All streets in the business section and many of those in the residence districts are paved and others are graded, graveled and well kept.
Choctaw county has a magnificent Court House, which is situated at the edge of the business district and towers high and tells of worthy ambition and lofty ideals which prevail throughout the county. The city also has a modern post office building and city hall, auditorium, fully accredited high school, grade schools, in fact, a system of schools which ranks with the best in the state also churches of all leading denominations, several owning imposing and costly houses of worship.
Hugo is a city of many beautiful homes, cozy cottages and well kept lawns. A majority of the homes are owned by those living in them.
Hugo is in the center of one of the outstanding agricultural, horticultural, poultry, dairying, livestock and hog producing sections of Southeast Oklahoma. A majority of the soils in Choctaw county and particularly those in the Red River Valley are very fertile and will produce the full limit of any garden, fruit or field crop common to this section of the country.
Local farmers raise cotton, corn, oats, lespedeza, kaffir corn, velvet beans, peanuts, sweet and irish potatoes, watermelons, cantaloupes, peaches, apples, pears, plums, cherries, grapes, strawberries, blackberries, raspberries, the finest tomatoes grown in the state, all kinds of garden vegetables, sorghum, cow pens, soy beans, alfalfa, and all pasture grasses and forage crops.

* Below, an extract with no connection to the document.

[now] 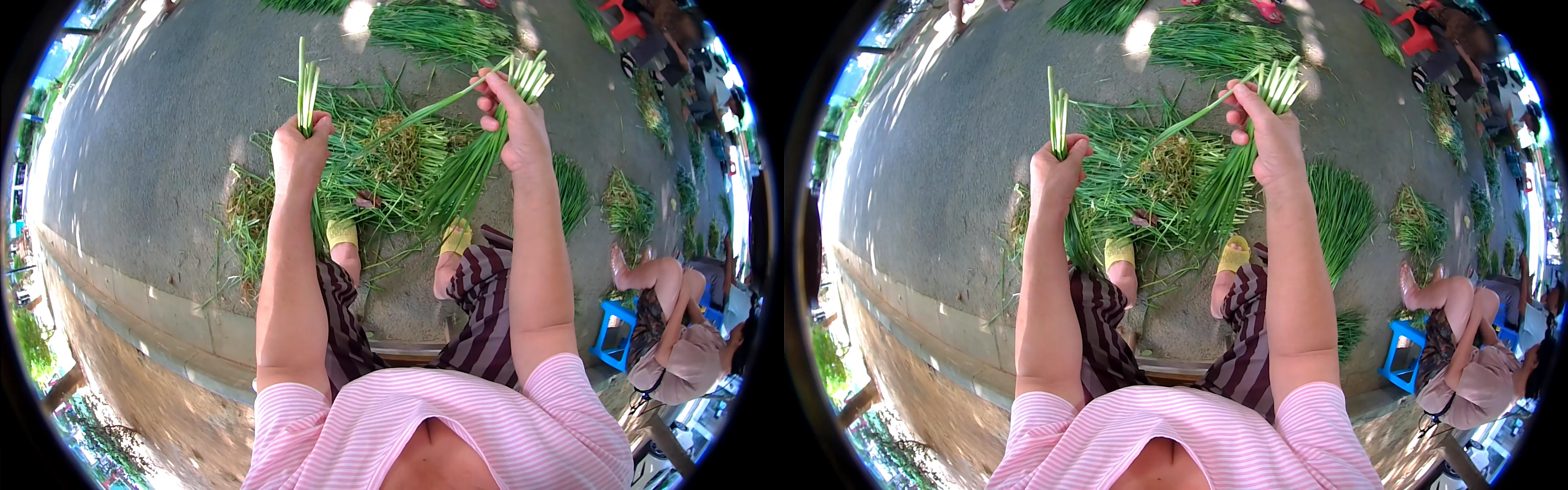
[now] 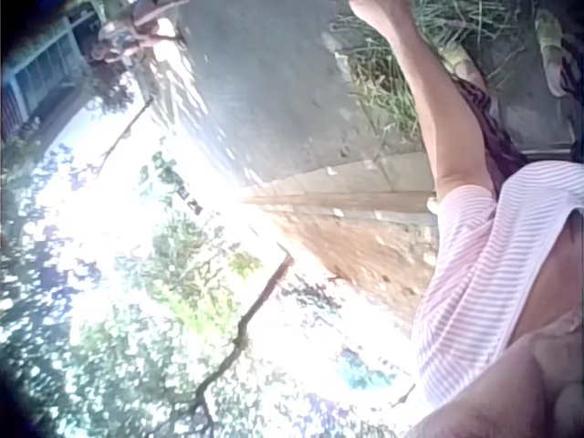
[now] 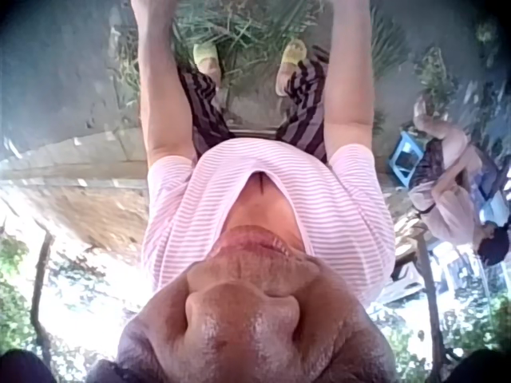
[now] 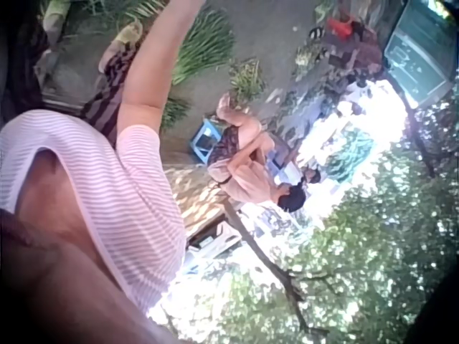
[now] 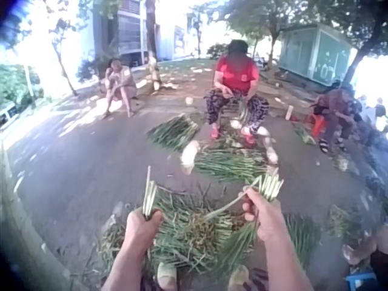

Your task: The person sorts green stalks by hand, stripping off outer layers and bundling them into small piles while sitting on the ground.

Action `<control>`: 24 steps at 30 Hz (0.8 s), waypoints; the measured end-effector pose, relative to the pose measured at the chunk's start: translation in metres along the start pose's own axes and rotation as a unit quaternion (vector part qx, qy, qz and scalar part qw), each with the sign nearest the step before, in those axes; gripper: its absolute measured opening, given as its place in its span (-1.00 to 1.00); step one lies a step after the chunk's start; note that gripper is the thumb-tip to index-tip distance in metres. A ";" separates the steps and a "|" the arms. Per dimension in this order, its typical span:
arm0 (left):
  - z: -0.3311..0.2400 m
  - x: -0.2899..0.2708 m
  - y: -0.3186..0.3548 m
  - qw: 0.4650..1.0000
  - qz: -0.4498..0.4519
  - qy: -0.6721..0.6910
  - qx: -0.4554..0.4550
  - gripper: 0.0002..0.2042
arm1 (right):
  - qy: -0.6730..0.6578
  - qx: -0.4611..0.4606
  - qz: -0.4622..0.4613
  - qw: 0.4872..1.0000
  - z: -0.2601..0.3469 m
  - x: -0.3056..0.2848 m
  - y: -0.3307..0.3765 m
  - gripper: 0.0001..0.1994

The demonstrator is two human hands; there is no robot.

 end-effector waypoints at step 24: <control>-0.006 0.012 0.009 0.977 0.143 0.160 -0.007 -0.82 | 0.013 0.016 0.082 0.996 0.005 0.002 0.004 -0.76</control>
Point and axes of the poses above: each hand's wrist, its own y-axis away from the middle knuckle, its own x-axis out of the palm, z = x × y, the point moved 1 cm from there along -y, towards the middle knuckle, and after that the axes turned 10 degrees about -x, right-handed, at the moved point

As a livestock section Choctaw county ranks among the best in Southeast Oklahoma. Purebred dairy cows, livestock, hogs, sheep and goats are numerous throughout this region. The diary business is steadily on the increase and practically every farmer is engaged in the poultry business to a greater or less extent.

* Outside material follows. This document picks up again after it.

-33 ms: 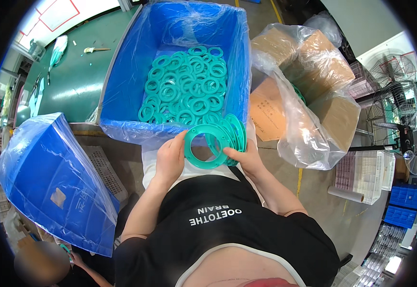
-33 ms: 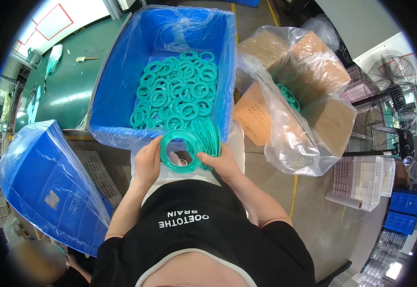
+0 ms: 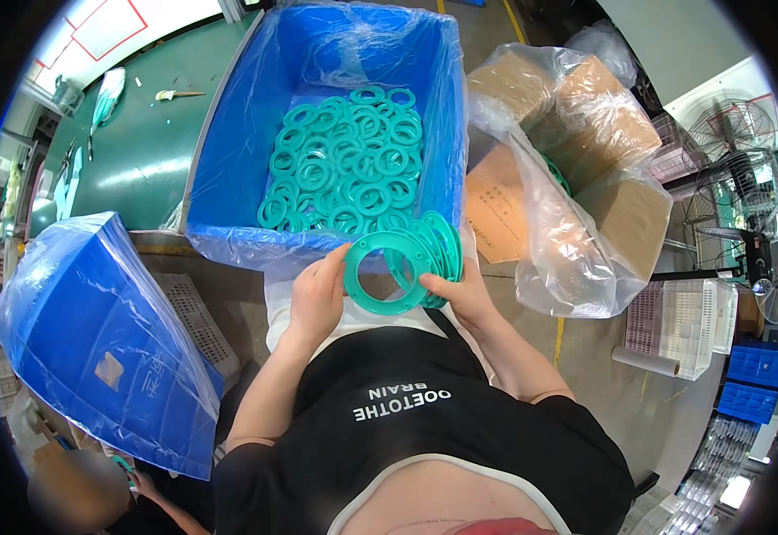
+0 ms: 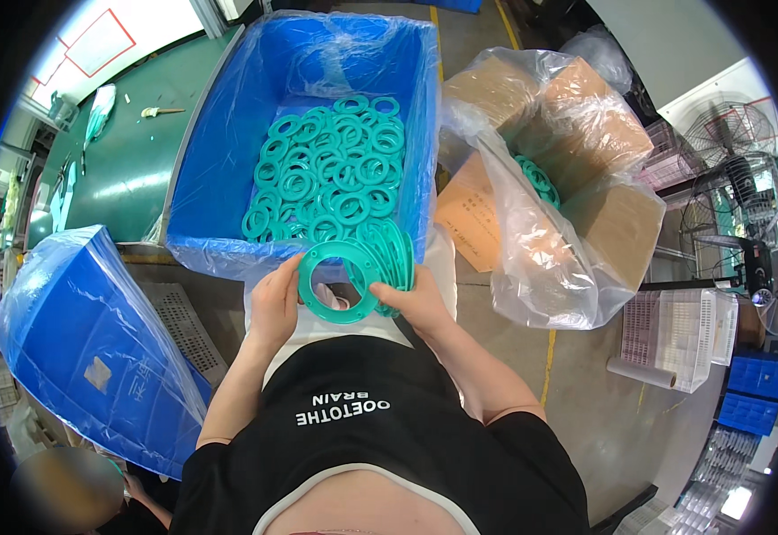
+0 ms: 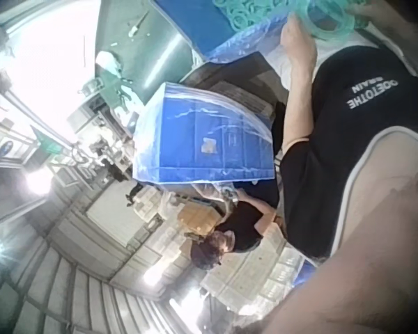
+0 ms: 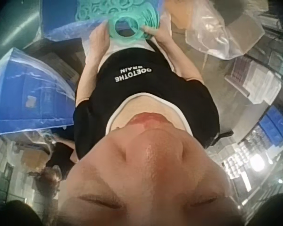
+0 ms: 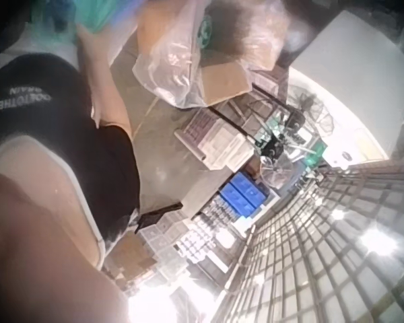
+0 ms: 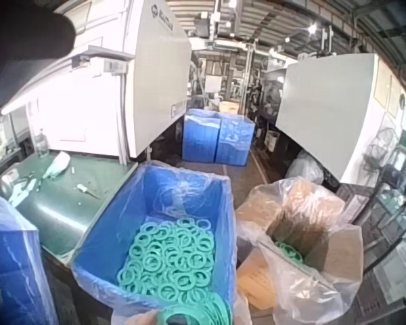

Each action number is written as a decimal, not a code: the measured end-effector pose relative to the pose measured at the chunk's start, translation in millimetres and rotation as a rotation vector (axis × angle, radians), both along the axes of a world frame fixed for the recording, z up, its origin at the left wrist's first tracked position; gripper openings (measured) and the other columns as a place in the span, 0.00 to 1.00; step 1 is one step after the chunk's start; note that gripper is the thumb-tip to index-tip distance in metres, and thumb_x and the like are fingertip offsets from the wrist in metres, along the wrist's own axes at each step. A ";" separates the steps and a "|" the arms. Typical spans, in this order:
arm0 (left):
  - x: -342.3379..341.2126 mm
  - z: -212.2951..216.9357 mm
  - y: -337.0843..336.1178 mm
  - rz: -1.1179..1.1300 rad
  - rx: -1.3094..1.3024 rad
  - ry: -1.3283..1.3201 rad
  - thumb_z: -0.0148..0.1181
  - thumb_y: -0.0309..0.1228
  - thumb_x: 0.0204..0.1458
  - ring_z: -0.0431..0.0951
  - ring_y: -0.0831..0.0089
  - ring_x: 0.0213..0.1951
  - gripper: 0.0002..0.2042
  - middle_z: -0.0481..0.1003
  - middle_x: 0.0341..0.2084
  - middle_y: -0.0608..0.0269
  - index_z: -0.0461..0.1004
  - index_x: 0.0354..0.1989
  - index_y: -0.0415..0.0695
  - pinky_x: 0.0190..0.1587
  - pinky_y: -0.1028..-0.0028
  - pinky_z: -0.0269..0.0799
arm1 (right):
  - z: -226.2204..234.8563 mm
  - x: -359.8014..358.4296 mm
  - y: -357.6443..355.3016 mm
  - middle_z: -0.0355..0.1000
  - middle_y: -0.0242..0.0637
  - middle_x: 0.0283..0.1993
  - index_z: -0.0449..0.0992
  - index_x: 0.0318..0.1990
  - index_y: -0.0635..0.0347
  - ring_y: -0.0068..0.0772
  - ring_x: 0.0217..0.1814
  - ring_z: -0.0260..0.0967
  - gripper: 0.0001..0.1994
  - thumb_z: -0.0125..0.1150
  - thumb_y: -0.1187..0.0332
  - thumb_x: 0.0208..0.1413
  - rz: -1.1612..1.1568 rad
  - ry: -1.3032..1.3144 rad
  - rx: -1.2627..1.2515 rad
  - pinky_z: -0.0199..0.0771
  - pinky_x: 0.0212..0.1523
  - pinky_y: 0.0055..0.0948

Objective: Sorting green plastic rings from a large blue bin into stacks or smaller batches for inspection.

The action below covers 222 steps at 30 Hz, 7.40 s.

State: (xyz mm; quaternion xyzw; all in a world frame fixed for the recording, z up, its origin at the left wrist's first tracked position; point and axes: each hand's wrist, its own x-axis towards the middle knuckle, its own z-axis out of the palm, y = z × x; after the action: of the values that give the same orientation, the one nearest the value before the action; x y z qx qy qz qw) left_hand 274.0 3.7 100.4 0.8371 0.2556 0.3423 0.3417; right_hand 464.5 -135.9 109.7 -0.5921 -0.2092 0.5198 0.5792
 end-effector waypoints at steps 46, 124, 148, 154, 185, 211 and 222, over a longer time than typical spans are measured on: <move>-29.1 4.5 11.2 -0.299 -1.297 -0.225 0.54 0.29 0.57 0.57 0.88 0.18 0.06 0.67 0.22 0.75 0.70 0.39 0.41 0.20 0.84 0.50 | -6.5 -17.0 23.5 0.72 0.33 0.39 0.71 0.45 0.63 0.22 0.38 0.69 0.20 0.70 0.69 0.44 0.001 0.006 0.006 0.68 0.38 0.22; 2.7 -10.3 -16.1 -0.348 -1.518 -0.377 0.42 0.25 0.56 0.56 0.85 0.19 0.10 0.64 0.18 0.70 0.72 0.36 0.36 0.23 0.83 0.53 | 27.0 88.7 14.1 0.64 0.26 0.30 0.69 0.41 0.57 0.23 0.38 0.61 0.12 0.50 0.58 0.62 -0.456 0.502 0.693 0.63 0.48 0.28; -7.0 -21.2 -14.3 0.003 -1.135 -0.429 0.50 0.32 0.61 0.67 0.88 0.27 0.08 0.72 0.26 0.71 0.70 0.41 0.40 0.29 0.83 0.61 | -10.6 -11.2 37.5 0.73 0.33 0.40 0.73 0.43 0.65 0.22 0.42 0.69 0.16 0.67 0.70 0.48 -0.049 -0.065 0.058 0.67 0.46 0.24; -17.0 -18.2 -15.0 -0.231 -1.248 -0.443 0.50 0.32 0.60 0.66 0.87 0.28 0.09 0.72 0.28 0.74 0.70 0.44 0.41 0.30 0.83 0.60 | -9.6 -24.9 42.8 0.73 0.34 0.41 0.72 0.47 0.66 0.23 0.40 0.70 0.19 0.68 0.68 0.49 -0.109 -0.113 0.053 0.68 0.44 0.24; 17.7 4.6 -29.0 -0.250 -1.449 -0.240 0.50 0.33 0.58 0.54 0.89 0.20 0.09 0.63 0.21 0.75 0.73 0.37 0.40 0.21 0.85 0.48 | -2.6 16.4 25.6 0.58 0.24 0.25 0.67 0.35 0.56 0.18 0.32 0.59 0.05 0.52 0.66 0.61 -0.166 0.355 0.415 0.59 0.34 0.20; -16.7 -6.2 -15.4 -0.384 -1.274 -0.413 0.50 0.33 0.60 0.54 0.89 0.21 0.09 0.61 0.20 0.78 0.71 0.42 0.43 0.23 0.84 0.47 | -11.4 -8.3 35.1 0.75 0.33 0.38 0.74 0.43 0.64 0.19 0.34 0.69 0.16 0.67 0.67 0.48 -0.111 -0.058 0.047 0.66 0.33 0.19; -7.5 -14.1 -20.1 -0.228 -1.203 -0.138 0.51 0.31 0.59 0.59 0.87 0.23 0.08 0.63 0.19 0.75 0.70 0.41 0.42 0.25 0.84 0.53 | -4.0 -12.1 23.8 0.68 0.24 0.25 0.73 0.34 0.62 0.13 0.26 0.62 0.11 0.69 0.68 0.47 -0.085 -0.395 0.089 0.60 0.27 0.16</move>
State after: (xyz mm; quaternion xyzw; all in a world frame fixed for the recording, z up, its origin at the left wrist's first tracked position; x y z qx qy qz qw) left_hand 266.5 -16.5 86.3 0.4954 0.2901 0.1529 0.8044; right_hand 452.5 -112.0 105.7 -0.6647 -0.3162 0.3591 0.5738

An immense dam is now being constructed At Denison, Texas, on the Red River, which should double the value of much of the Red River valley land also bring many thousands of additional acres under cultivation.

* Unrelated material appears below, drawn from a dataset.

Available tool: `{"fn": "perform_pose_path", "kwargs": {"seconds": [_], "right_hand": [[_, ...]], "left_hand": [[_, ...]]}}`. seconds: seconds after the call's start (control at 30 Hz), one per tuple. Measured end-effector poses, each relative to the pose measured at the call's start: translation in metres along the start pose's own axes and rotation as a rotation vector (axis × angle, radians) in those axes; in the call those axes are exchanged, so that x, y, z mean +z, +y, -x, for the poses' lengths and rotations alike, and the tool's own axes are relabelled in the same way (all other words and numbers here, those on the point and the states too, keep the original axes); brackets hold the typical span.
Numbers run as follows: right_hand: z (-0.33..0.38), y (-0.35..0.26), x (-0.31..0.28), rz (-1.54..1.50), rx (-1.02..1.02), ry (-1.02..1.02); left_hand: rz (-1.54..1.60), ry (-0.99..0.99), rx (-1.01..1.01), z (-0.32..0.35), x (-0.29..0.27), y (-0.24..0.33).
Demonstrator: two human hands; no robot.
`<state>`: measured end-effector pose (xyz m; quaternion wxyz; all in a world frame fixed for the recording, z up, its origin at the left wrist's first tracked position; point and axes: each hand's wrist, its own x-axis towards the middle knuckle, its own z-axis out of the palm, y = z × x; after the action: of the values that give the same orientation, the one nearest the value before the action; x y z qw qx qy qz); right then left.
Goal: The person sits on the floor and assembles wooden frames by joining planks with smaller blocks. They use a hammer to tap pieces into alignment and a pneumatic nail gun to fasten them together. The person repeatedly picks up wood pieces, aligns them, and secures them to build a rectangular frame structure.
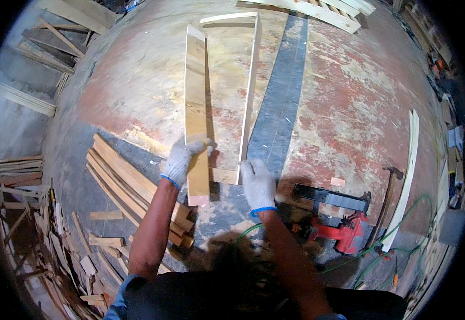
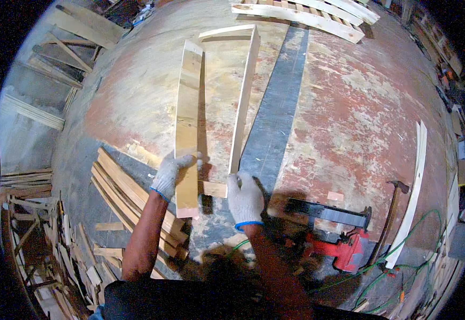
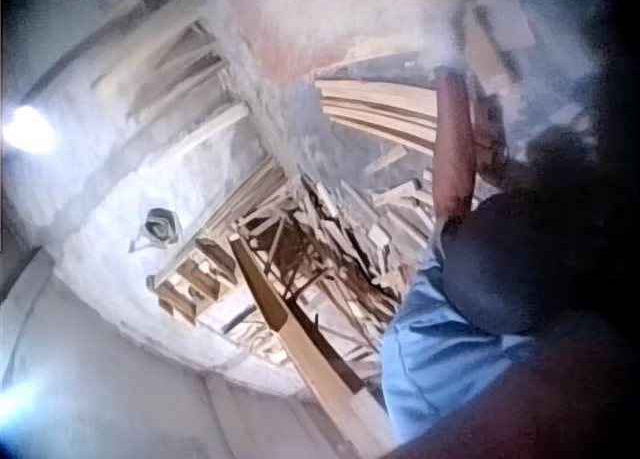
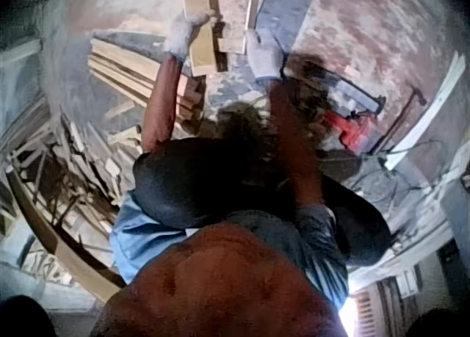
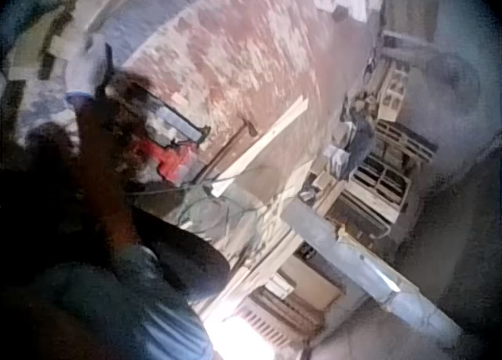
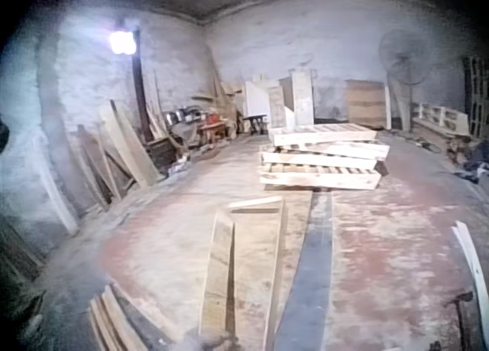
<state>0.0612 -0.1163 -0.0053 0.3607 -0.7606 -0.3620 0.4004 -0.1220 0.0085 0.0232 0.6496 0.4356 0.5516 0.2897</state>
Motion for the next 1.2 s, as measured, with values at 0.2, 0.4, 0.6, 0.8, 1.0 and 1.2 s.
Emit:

In the surrounding country are some of the best hunting grounds and fishing streams and lakes in Southeast Oklahoma. Quail, dove, squirrels and rabbits are plentiful and streams and lakes abound with black bass, crappie, perch, cat and other fish.
Northeast of Hugo is the Kiamichi Mountains, National Forest, State Game Preserve and Beavers Bend State Park, the latter being one of the leading recreational centers of the Southwest. Hugo wants more people to share in her present progress and future possibilities and the stranger will receive a hearty welcome within her gates.